Go through the entries below. Copy each line in which "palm" appears.

Records from a dataset:
* * * *
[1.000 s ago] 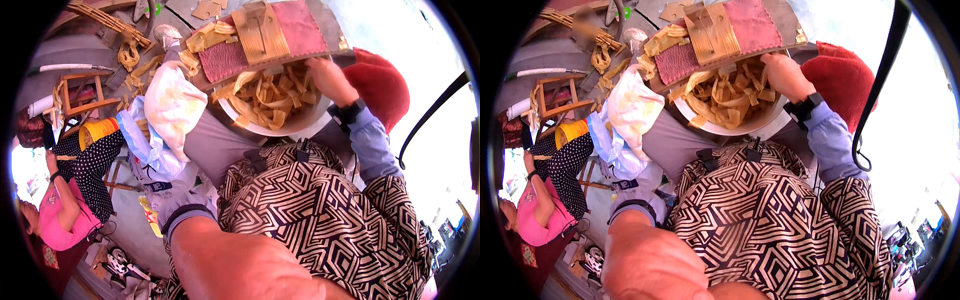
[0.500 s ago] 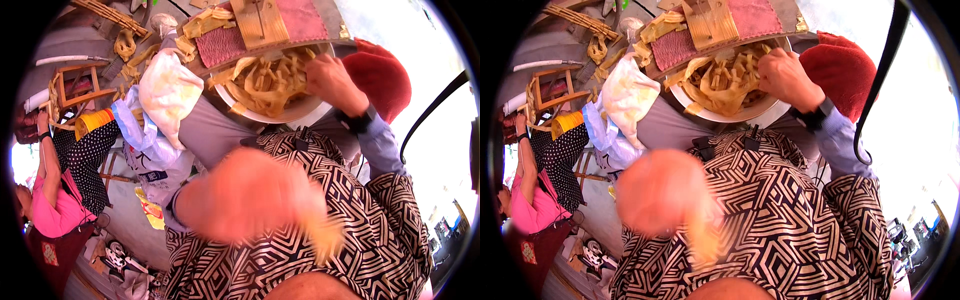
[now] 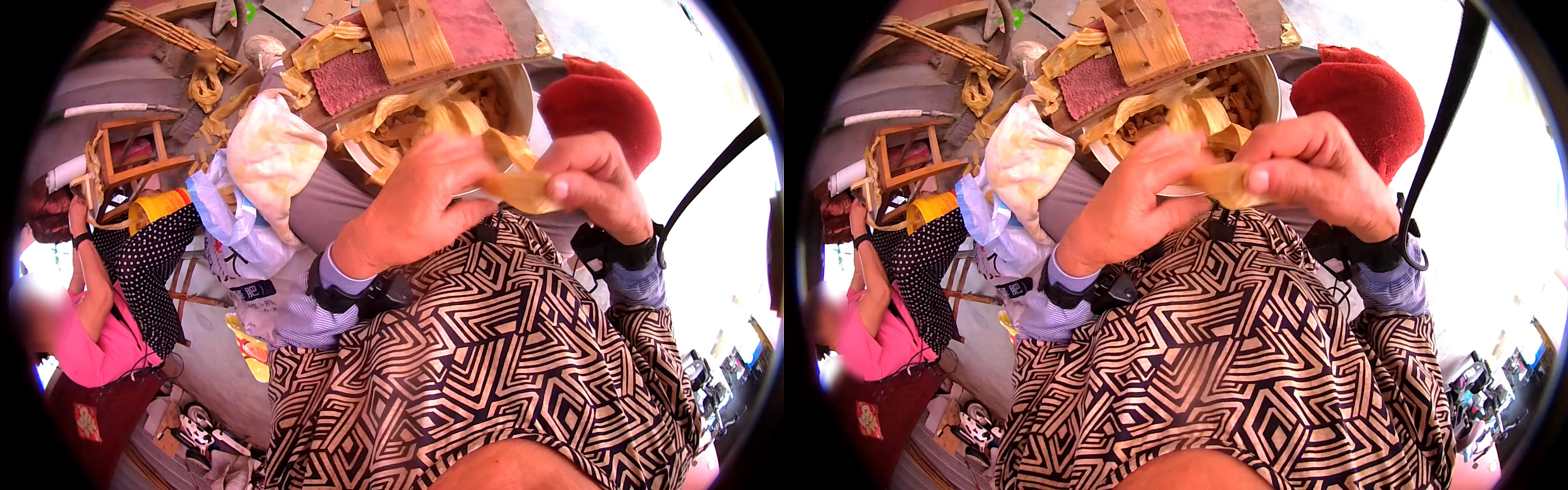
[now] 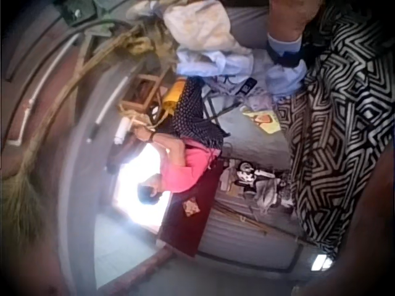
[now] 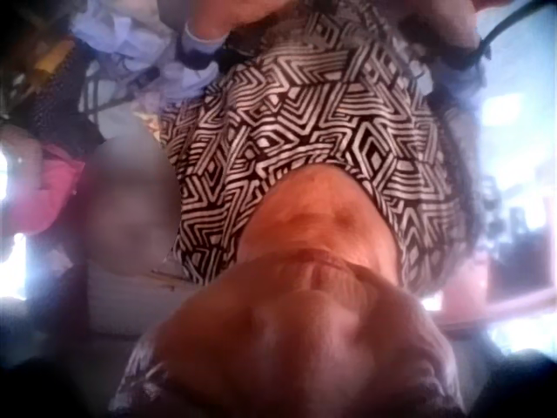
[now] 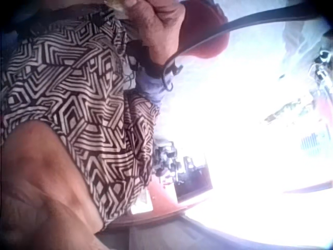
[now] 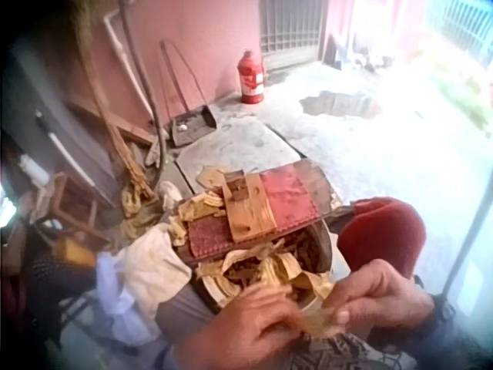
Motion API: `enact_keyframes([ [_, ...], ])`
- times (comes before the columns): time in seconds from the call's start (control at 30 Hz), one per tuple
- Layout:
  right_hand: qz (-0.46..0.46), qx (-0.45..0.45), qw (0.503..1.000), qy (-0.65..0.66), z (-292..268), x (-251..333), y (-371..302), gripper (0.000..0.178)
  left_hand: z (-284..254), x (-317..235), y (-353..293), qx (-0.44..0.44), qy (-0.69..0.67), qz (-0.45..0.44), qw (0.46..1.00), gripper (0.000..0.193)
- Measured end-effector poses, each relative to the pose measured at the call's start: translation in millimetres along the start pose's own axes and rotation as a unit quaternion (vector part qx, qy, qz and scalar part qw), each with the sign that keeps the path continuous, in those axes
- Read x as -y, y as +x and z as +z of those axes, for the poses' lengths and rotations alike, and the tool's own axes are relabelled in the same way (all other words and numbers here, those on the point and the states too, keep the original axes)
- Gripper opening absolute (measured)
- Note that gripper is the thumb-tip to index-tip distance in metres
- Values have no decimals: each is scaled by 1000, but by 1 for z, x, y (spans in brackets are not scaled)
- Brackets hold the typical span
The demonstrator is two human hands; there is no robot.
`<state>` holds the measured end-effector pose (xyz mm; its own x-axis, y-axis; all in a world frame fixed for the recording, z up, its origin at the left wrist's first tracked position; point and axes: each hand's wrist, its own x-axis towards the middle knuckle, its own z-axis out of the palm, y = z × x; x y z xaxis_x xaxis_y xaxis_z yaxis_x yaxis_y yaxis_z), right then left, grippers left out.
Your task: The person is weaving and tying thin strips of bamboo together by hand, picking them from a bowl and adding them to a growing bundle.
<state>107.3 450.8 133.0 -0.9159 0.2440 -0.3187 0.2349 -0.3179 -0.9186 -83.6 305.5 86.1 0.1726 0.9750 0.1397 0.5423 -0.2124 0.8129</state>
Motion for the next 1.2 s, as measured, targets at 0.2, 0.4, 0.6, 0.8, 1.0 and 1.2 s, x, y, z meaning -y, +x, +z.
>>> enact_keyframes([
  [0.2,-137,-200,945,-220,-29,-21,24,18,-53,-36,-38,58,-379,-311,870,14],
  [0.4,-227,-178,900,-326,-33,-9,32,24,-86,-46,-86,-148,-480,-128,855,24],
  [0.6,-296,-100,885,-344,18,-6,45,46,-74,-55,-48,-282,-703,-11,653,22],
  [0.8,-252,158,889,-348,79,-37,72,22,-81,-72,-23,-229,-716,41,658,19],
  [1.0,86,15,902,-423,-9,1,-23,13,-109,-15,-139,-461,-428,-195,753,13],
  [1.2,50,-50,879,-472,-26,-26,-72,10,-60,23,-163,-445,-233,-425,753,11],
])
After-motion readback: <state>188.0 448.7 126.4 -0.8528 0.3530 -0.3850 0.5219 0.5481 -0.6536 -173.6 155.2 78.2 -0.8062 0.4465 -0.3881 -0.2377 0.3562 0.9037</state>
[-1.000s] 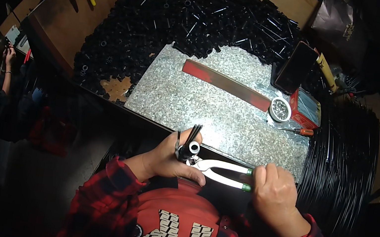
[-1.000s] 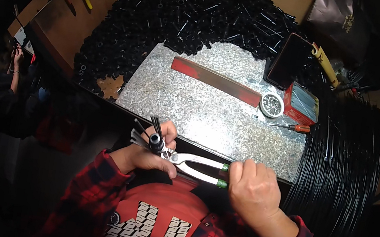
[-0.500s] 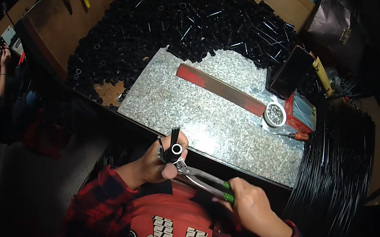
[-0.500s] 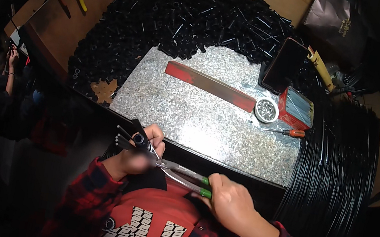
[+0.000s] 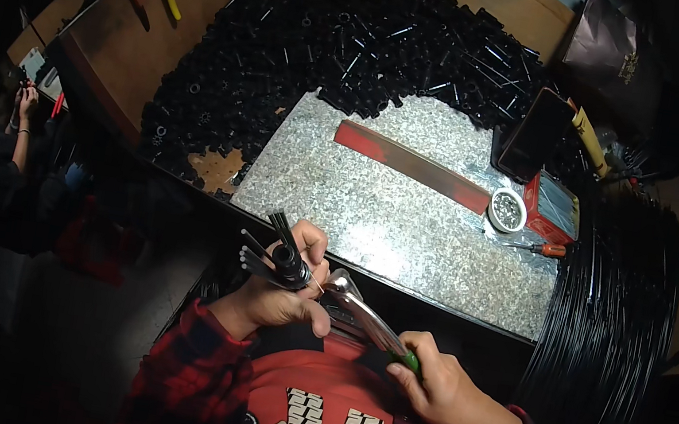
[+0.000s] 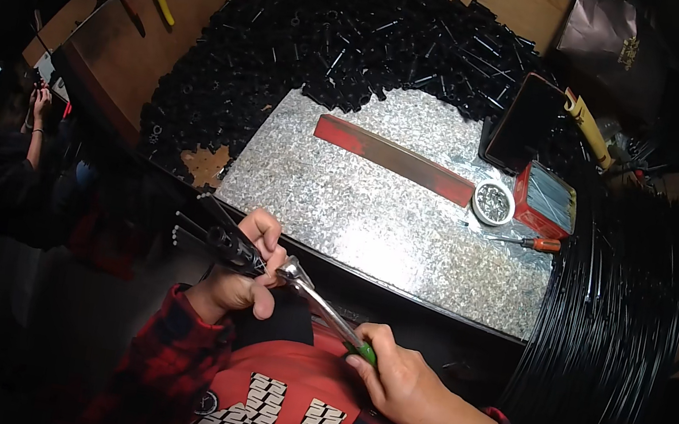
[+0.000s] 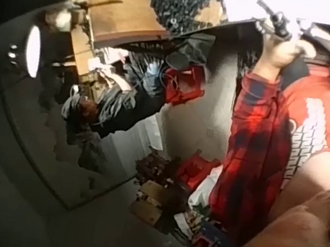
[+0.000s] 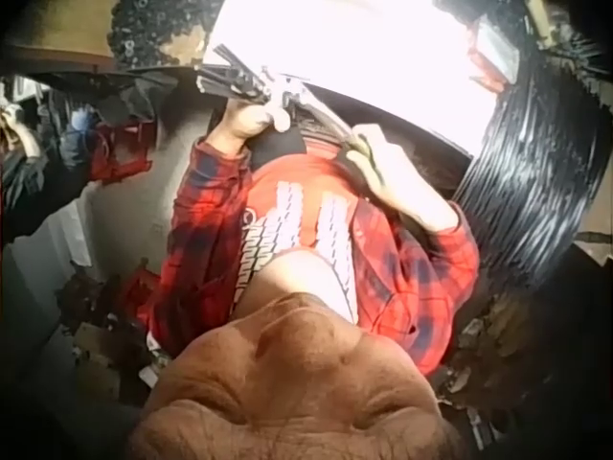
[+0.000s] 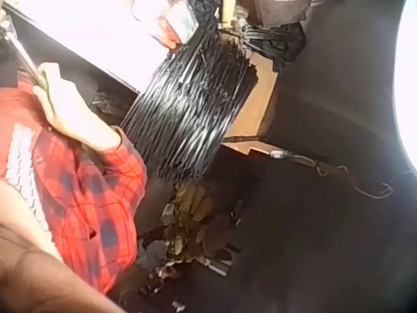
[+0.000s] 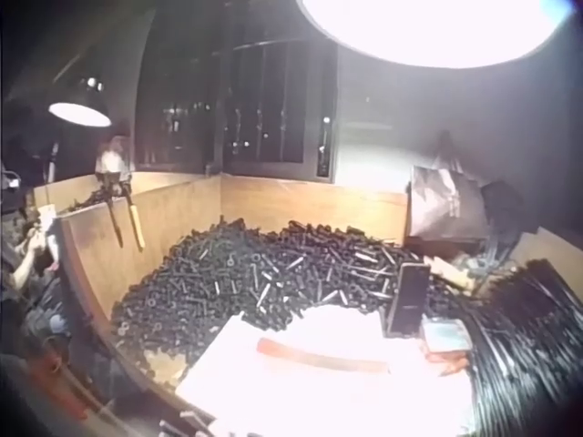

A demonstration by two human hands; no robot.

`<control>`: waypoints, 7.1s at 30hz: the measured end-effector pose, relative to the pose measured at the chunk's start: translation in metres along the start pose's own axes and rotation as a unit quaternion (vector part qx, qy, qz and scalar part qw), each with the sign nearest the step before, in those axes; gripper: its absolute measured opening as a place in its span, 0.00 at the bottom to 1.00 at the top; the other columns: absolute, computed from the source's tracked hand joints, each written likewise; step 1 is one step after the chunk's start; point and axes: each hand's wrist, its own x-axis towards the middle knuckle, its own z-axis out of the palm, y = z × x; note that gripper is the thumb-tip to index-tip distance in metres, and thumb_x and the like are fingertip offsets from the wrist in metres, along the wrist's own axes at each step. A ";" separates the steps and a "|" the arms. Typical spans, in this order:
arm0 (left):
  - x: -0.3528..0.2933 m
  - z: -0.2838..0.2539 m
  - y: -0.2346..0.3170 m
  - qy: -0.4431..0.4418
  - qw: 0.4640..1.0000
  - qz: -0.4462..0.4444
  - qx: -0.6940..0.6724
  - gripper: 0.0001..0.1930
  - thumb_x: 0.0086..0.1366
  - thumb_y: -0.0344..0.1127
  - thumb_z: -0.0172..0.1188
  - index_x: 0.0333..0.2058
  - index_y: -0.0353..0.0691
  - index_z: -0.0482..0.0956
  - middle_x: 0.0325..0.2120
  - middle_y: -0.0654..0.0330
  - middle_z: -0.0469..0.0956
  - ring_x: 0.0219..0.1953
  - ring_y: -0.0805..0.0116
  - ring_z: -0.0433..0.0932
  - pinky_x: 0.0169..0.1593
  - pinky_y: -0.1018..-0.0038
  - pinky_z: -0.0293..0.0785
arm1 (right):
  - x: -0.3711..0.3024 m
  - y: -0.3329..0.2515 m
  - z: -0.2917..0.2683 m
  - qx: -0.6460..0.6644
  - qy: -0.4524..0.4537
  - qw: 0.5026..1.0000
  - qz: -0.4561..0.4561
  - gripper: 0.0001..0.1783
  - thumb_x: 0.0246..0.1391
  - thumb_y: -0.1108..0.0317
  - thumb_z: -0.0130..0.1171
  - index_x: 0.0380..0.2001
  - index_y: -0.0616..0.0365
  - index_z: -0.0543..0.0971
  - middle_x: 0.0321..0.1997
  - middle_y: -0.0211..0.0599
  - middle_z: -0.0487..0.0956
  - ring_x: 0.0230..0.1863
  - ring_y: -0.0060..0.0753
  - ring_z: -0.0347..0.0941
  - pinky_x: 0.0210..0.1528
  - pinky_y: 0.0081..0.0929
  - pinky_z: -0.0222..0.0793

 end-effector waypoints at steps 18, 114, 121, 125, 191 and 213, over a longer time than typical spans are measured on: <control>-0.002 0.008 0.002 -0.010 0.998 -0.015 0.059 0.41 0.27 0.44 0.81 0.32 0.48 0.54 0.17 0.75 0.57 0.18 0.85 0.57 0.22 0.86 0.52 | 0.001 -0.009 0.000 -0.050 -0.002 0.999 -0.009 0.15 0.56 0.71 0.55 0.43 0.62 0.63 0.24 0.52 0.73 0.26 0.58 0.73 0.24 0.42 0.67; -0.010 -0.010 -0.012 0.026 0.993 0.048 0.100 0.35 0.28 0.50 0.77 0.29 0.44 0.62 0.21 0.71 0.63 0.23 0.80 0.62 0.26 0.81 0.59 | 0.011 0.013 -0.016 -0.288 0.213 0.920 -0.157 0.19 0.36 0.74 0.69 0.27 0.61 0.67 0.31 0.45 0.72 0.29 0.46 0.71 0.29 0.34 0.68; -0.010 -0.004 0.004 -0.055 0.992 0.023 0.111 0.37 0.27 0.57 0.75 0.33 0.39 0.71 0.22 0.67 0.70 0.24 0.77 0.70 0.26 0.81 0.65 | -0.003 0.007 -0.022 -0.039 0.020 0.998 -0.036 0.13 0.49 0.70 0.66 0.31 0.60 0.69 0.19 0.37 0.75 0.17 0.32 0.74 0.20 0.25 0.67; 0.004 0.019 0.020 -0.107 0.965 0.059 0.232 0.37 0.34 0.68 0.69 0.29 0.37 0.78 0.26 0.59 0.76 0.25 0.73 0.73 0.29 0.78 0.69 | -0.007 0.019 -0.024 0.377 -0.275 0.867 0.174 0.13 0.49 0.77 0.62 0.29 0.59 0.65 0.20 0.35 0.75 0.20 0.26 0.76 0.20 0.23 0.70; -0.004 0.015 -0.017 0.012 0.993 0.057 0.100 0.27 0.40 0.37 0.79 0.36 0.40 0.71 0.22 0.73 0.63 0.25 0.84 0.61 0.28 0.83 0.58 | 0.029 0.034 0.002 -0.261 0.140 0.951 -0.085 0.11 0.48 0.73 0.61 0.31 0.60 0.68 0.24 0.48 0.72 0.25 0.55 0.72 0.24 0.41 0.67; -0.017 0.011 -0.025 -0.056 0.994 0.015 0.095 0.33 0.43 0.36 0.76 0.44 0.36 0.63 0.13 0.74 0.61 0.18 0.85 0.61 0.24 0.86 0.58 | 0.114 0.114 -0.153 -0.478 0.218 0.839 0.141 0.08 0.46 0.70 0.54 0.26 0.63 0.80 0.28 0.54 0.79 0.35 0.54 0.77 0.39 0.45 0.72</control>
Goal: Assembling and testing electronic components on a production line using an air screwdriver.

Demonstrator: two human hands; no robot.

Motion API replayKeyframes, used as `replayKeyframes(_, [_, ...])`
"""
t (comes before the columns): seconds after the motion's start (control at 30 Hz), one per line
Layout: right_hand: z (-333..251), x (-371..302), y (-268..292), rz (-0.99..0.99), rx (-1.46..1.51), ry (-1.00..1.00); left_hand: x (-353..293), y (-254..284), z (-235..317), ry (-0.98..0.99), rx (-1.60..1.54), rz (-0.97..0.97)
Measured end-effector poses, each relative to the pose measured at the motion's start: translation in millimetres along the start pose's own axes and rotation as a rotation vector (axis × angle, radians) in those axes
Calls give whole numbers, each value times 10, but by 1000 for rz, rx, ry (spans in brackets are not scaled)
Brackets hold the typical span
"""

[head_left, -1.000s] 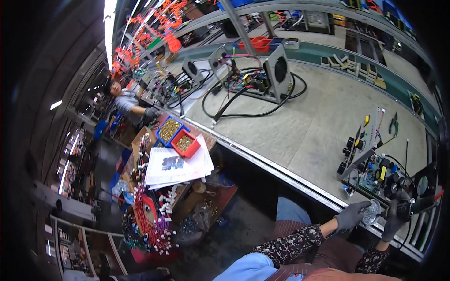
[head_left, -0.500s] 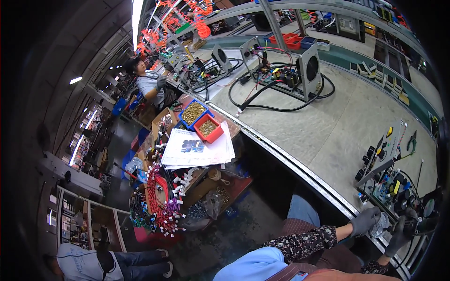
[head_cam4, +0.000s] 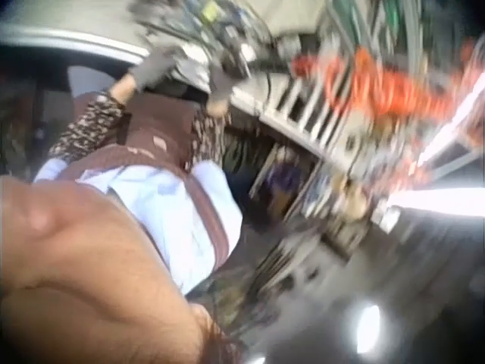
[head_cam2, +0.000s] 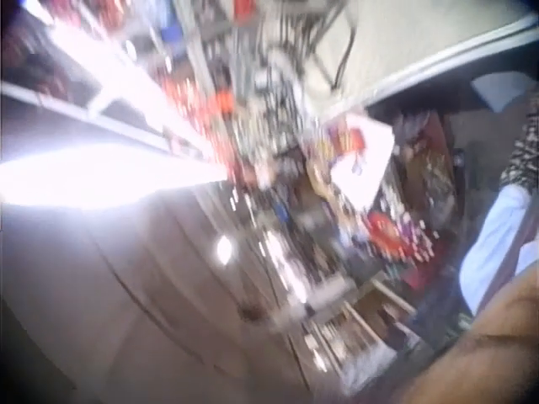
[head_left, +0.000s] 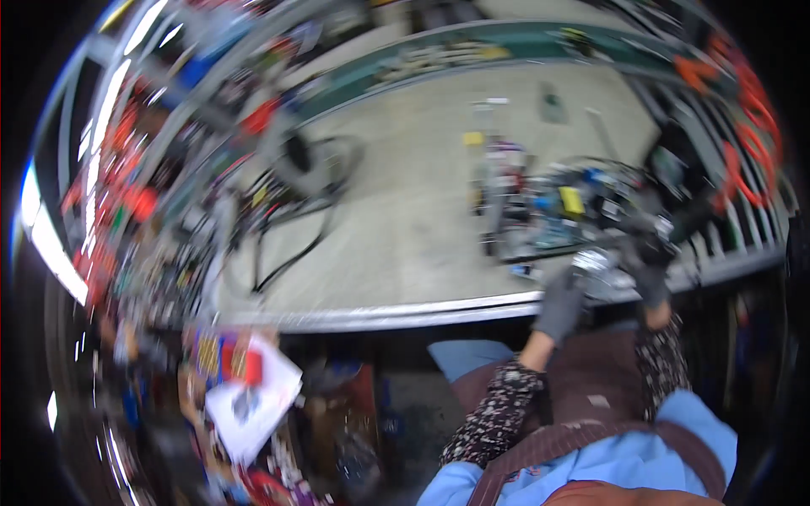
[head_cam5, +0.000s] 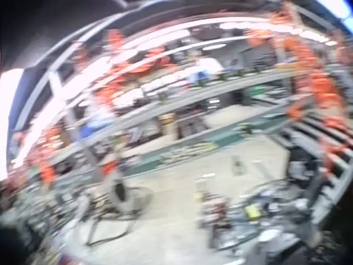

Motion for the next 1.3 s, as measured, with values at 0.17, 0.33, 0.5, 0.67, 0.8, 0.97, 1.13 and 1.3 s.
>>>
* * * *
* Reply to the task:
`<state>` holds the measured end-effector pose (xyz mm; its own x-axis, y-axis; all in a world frame fixed for the recording, z up, its origin at the left wrist's first tracked position; point and axes: each hand's wrist, its own x-axis towards the middle knuckle, its own z-axis out of the palm, y = z × x; x y z xaxis_x xaxis_y xaxis_z yaxis_x yaxis_y yaxis_z), right then left, grippers left out.
`<control>`: waypoints, 7.1s at 30hz: the measured end-effector pose, relative to the pose measured at the chunk's start: translation in metres along the start pose's own axes and rotation as a unit quaternion (vector part qx, qy, qz and scalar part qw), each with the sign nearest the step before, in those axes; gripper: its absolute measured opening as a place in its span, 0.00 at the bottom to 1.00 at the top; the other columns: absolute, computed from the source's tracked hand joints, each written likewise; step 1 is one step after the chunk's start; point and axes: each hand's wrist, its own x-axis towards the middle knuckle, its own z-axis out of the palm, y = z × x; note that gripper is the thumb-tip to index-tip distance in metres, and thumb_x and the like are fingertip offsets from the wrist in metres, along the wrist's own axes at each step. A ";" separates the steps and a "|" the arms. Typical spans, in this order:

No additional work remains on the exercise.